This mudra is particularly helpful in relieving respiratory allergy symptoms that are caused by a weakened immune system, particularly during the Spring season. It can also be practiced when we are experiencing a runny nose or congestion in the lungs and sinuses.

As part of a regular practice it is said to improve the state of our intestinal flora, which can be negatively affected by antibiotics and other allergy-related medications. This can result in mucus in the frontal sinuses, bronchi and intestinal tract, as well as the emergence of a variety of skin rashes. The changing of the seasons, pollen and animal hairs are often only the triggers, but not the true cause of allergic reactions.
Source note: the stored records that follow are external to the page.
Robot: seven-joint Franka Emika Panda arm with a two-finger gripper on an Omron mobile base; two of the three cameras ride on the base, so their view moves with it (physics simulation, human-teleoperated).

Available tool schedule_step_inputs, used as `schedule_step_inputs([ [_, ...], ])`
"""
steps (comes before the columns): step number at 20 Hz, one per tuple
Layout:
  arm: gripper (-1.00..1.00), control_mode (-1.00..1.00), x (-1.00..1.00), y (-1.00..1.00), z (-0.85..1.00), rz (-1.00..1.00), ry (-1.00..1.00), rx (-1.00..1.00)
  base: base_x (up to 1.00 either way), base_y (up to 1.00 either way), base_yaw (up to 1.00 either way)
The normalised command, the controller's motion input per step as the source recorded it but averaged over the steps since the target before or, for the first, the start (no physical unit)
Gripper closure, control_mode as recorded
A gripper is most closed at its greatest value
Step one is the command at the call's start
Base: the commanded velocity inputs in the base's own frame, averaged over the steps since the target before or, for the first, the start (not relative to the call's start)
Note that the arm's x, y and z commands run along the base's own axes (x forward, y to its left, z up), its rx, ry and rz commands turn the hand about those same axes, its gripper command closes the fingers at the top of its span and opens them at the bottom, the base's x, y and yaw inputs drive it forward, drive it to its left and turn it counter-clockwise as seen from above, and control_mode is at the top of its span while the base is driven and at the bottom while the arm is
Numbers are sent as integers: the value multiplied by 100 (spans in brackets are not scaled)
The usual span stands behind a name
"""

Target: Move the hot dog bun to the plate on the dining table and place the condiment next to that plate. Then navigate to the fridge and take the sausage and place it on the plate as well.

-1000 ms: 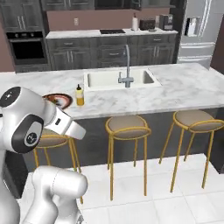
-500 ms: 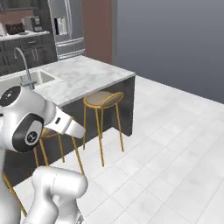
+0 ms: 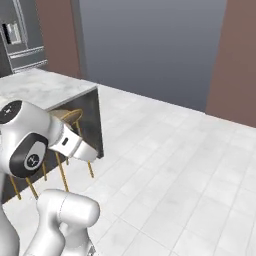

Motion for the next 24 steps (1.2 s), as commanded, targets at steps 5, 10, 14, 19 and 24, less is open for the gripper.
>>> schedule_step_inputs([
  [5, -100, 100, 0, 0, 0, 0, 0, 0, 100, -100, 0],
  [10, -100, 100, 0, 0, 0, 0, 0, 0, 100, -89, 9],
  [14, -100, 100, 0, 0, 0, 0, 0, 0, 100, -75, 12],
  [19, -100, 100, 0, 0, 0, 0, 0, 0, 100, -57, 11],
  [24, -100, 100, 0, 0, 0, 0, 0, 0, 100, -31, 3],
])
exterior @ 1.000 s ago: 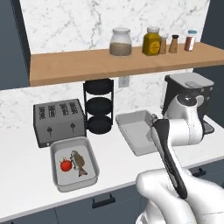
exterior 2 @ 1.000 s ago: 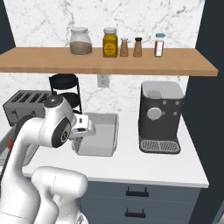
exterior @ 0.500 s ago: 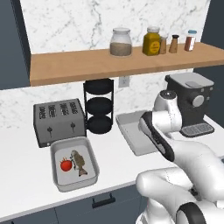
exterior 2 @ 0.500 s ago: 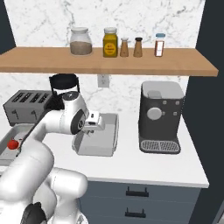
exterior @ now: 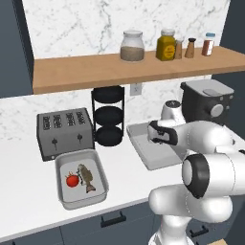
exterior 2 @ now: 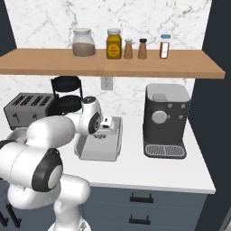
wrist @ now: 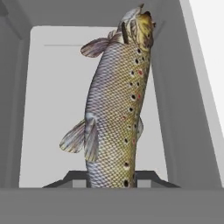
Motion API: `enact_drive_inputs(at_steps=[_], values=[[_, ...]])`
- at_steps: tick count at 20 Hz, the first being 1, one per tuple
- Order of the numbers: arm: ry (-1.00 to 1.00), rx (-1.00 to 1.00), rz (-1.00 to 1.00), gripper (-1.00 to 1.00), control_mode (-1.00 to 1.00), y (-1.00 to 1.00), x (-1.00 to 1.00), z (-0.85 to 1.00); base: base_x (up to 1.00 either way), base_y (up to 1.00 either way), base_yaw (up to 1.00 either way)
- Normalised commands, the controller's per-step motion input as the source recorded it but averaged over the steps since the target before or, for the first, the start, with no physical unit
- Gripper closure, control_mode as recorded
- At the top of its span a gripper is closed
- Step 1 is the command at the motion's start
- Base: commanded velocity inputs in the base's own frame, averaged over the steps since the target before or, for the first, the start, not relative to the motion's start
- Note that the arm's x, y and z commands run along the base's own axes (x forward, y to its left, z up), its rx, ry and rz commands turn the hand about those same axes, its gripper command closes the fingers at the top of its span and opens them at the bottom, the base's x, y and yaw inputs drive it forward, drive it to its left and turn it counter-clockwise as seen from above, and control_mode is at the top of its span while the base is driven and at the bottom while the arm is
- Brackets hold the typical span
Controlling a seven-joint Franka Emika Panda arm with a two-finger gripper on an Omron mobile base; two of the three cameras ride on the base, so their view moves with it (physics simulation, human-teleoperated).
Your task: Place one tomato and one fish in each tupperware on the nearby counter, to pack two identical lunches.
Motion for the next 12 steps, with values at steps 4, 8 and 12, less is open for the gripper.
enact_drive_inputs(at_steps=[4,8,12], values=[[0.07,0.05,0.01,1.0,-1.0,-0.19,0.51,-0.16,0.0,0.0,0.0],[0.0,0.0,0.01,-1.0,-1.0,0.11,0.31,-0.3,0.0,0.0,0.0],[0.0,0.0,0.01,-1.0,-1.0,0.01,0.21,-0.18,0.0,0.0,0.0]])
To perform this mudra, both hands mimic the form of a bee in flight at the same time. Begin by placing the index finger at the recess of the thumb and join the tip of the thumb to the tip of the middle finger. Allow the ring and the pinky finger to extend outwards. Hold this position for anywhere between 8 to 20 minutes, 4-5 times per day.

To further strengthen your practice, you can combine this mudra with Brahmari pranayama, which is named after the humming black bee. This breathing practice shifts the autonomic nervous system into parasympathetic dominance, which in turn reduces stress, anxiety and anxious depression in particular. The sound helps to shut out mental stimulation, switching off the thinking mind. A lower pitch can be more calming or an entirely silent practice can be done at any time when you are feeling stressed.

When the sinuses are blocked, the vibrations from bhramari aid in clearing the head. Taking the pitch of the hum to a higher frequency can be helpful for this. If suffering from insomnia, practicing a lower pitch at night while using shanmukhi mudra can be useful.

To practice brahmari pranayama, lengthen the vertical axis of the spine in a seated position and align the chin and forehead vertically. Begin by verbalising an actual buzzing sound, slowly softening the buzz to a hum as you gently close the lips until they touch lightly, allowing the jaw to stay relaxed by leaving a space between the teeth. This allows you to feel how the hum is created. Now attempt to control your exhalations, maintaining a steady, smooth, even and continuous sound. Allow your inhalations to happen slowly and steadily between rounds, rather than quickly drawing the breath in.

For the fellow yoga teachers amongst you, this a truly wonderful way to begin a group class. Instruct your students on how to perform the bee breath and then ask them to continue the breath on their own. Request that they hum until the end of each exhalation and continue to do so for around three to five full minutes. Over time, the various lengths of your students’ breath will come together to form one continuous hum, bathing your class in the vibrational qualities of brahmari pranayama. The result is an instantaneous change of the energy in the room, bringing students into an uplifted, deeply meditative state of mind.

Elements: Air, Water & Fire.

If you'd like to know more about Hasta Mudras you can read my introduction to the topic here and find all previous Mudra Monday blogs here.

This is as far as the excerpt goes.